Extract every line from the records below that contains the word "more".

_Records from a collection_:
--

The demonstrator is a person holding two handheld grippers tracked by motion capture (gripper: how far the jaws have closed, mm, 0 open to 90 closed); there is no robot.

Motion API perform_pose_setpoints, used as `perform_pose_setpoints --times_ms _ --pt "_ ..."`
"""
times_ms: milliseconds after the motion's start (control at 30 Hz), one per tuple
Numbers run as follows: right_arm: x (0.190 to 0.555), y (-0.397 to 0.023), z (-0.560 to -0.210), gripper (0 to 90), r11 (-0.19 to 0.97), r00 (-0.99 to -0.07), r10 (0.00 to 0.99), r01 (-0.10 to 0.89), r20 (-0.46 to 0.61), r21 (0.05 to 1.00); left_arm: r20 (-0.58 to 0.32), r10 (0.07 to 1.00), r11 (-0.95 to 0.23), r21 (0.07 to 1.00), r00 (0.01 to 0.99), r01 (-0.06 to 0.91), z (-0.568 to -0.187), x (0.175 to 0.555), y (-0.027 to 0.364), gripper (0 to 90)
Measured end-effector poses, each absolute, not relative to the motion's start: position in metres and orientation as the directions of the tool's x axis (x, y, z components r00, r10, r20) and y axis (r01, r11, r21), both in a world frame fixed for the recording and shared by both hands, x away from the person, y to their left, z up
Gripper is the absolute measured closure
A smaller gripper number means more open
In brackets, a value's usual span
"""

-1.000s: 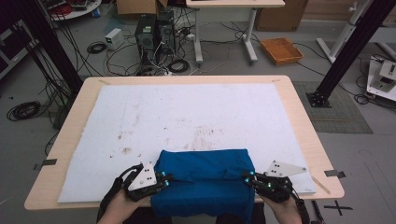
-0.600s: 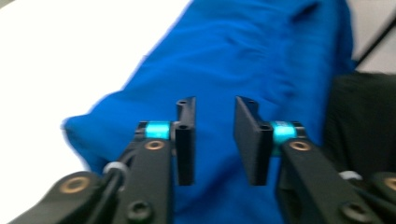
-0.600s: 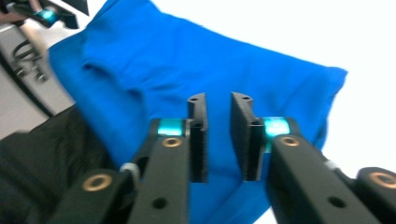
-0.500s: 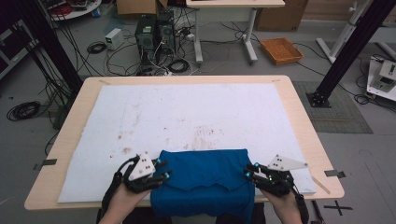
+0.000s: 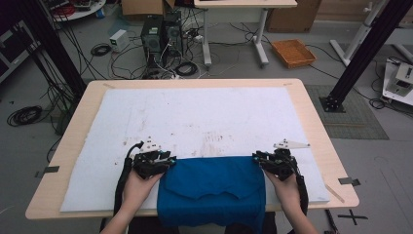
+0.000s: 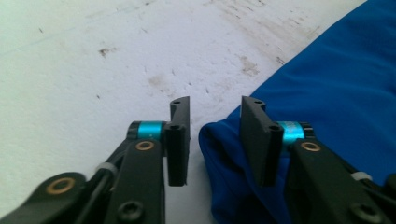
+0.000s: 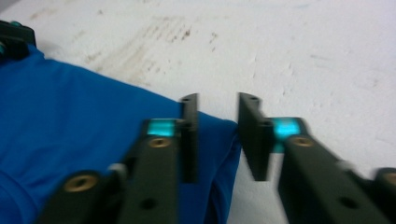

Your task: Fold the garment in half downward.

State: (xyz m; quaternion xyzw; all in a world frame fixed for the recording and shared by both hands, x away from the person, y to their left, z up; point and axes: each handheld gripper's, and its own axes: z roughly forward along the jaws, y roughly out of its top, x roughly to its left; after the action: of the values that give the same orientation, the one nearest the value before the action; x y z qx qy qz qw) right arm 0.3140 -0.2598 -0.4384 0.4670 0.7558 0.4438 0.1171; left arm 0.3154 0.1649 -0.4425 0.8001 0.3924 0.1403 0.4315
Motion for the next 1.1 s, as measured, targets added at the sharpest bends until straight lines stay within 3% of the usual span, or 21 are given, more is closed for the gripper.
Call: perform_pose_setpoints --times_ms 33,167,400,433,500,567,633,767,833,867,967,1000,1100 --pt "0.314 -0.259 -0.44 84.3 0.179 -0.54 0.809 0.604 0.233 0.777 -0.114 0.749 -0.321 0.799 0.652 0.508 -0.443 0.314 0.165 69.6" --pt "0.311 -0.261 -0.442 86.7 0.183 -0.527 0.823 0.597 0.211 0.781 -0.123 0.752 -0.307 0.803 0.647 0.51 -0.445 0.311 0.171 79.0" --pt "0.302 -0.264 -0.441 85.7 0.186 -0.519 0.833 0.586 0.189 0.789 -0.149 0.771 -0.278 0.796 0.619 0.538 -0.445 0.307 0.181 80.2" --pt "0.301 -0.265 -0.44 84.1 0.183 -0.518 0.834 0.585 0.19 0.79 -0.151 0.778 -0.271 0.796 0.61 0.541 -0.445 0.307 0.181 77.5" --pt "0.299 -0.265 -0.438 79.0 0.176 -0.515 0.836 0.578 0.188 0.797 -0.172 0.788 -0.236 0.802 0.591 0.549 -0.443 0.307 0.184 63.3" --pt "0.299 -0.267 -0.435 74.4 0.161 -0.502 0.844 0.572 0.188 0.805 -0.182 0.788 -0.212 0.817 0.588 0.536 -0.441 0.308 0.185 60.0" --pt "0.304 -0.271 -0.432 71.7 0.131 -0.486 0.85 0.569 0.204 0.812 -0.188 0.793 -0.199 0.819 0.58 0.538 -0.44 0.312 0.186 51.0" --pt "0.317 -0.272 -0.434 61.8 0.088 -0.464 0.847 0.605 0.26 0.792 -0.208 0.794 -0.186 0.812 0.571 0.554 -0.444 0.322 0.184 47.5" --pt "0.322 -0.269 -0.44 62.7 0.09 -0.465 0.838 0.634 0.286 0.768 -0.209 0.802 -0.196 0.793 0.56 0.577 -0.447 0.325 0.182 47.6" --pt "0.323 -0.267 -0.443 67.2 0.101 -0.47 0.834 0.645 0.289 0.757 -0.212 0.801 -0.204 0.782 0.56 0.589 -0.449 0.326 0.181 48.6" --pt "0.321 -0.264 -0.447 82.7 0.149 -0.486 0.836 0.646 0.253 0.749 -0.203 0.791 -0.222 0.784 0.577 0.579 -0.45 0.321 0.181 65.9" --pt "0.32 -0.265 -0.447 83.7 0.152 -0.487 0.839 0.639 0.243 0.754 -0.199 0.791 -0.224 0.787 0.579 0.575 -0.45 0.32 0.18 71.0" --pt "0.318 -0.269 -0.444 82.7 0.133 -0.477 0.843 0.631 0.247 0.764 -0.205 0.79 -0.214 0.79 0.577 0.574 -0.448 0.319 0.182 71.4"
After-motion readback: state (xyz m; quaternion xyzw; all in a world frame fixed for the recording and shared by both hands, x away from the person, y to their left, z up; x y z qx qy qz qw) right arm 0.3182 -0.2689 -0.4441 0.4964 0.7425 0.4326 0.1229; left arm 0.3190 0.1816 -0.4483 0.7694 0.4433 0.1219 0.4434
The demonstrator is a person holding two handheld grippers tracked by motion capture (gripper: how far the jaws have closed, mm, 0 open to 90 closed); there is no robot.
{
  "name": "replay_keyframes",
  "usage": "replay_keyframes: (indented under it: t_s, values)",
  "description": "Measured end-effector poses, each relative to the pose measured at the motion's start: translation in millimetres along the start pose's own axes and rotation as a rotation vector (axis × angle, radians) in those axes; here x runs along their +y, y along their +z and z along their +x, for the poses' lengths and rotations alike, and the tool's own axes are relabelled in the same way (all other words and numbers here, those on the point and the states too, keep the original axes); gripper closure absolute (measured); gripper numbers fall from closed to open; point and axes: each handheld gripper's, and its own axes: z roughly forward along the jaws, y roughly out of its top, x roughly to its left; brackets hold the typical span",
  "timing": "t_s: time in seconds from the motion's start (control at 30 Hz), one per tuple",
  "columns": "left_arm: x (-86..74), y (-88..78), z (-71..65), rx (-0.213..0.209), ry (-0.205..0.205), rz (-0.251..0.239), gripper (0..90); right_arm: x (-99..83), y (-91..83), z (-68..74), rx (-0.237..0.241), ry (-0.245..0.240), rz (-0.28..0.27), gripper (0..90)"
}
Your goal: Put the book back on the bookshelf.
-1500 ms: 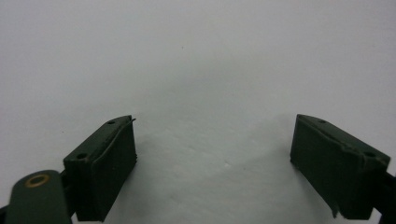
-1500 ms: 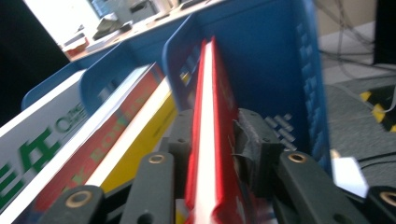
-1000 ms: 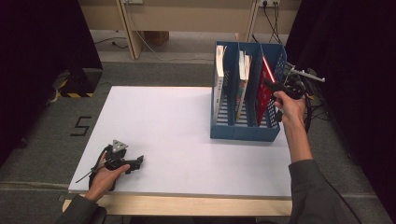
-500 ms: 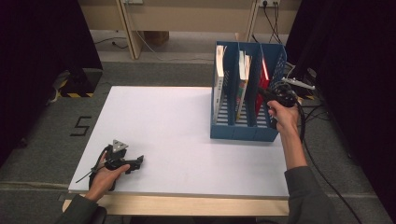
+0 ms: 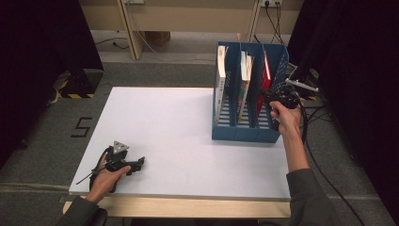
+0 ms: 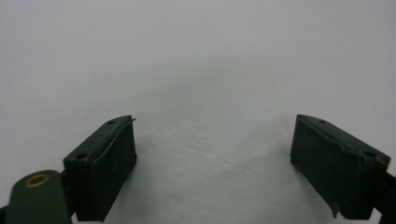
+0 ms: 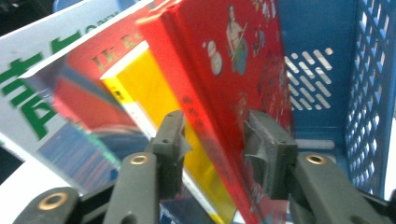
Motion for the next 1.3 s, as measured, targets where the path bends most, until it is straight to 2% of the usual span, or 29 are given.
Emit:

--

_RESPONSE_:
A smaller gripper number means more open
Motion for the next 1.1 s, as measured, targets added at the sharpest bends until straight lines stay within 3% of the usual span, or 21 are given, more is closed for the gripper.

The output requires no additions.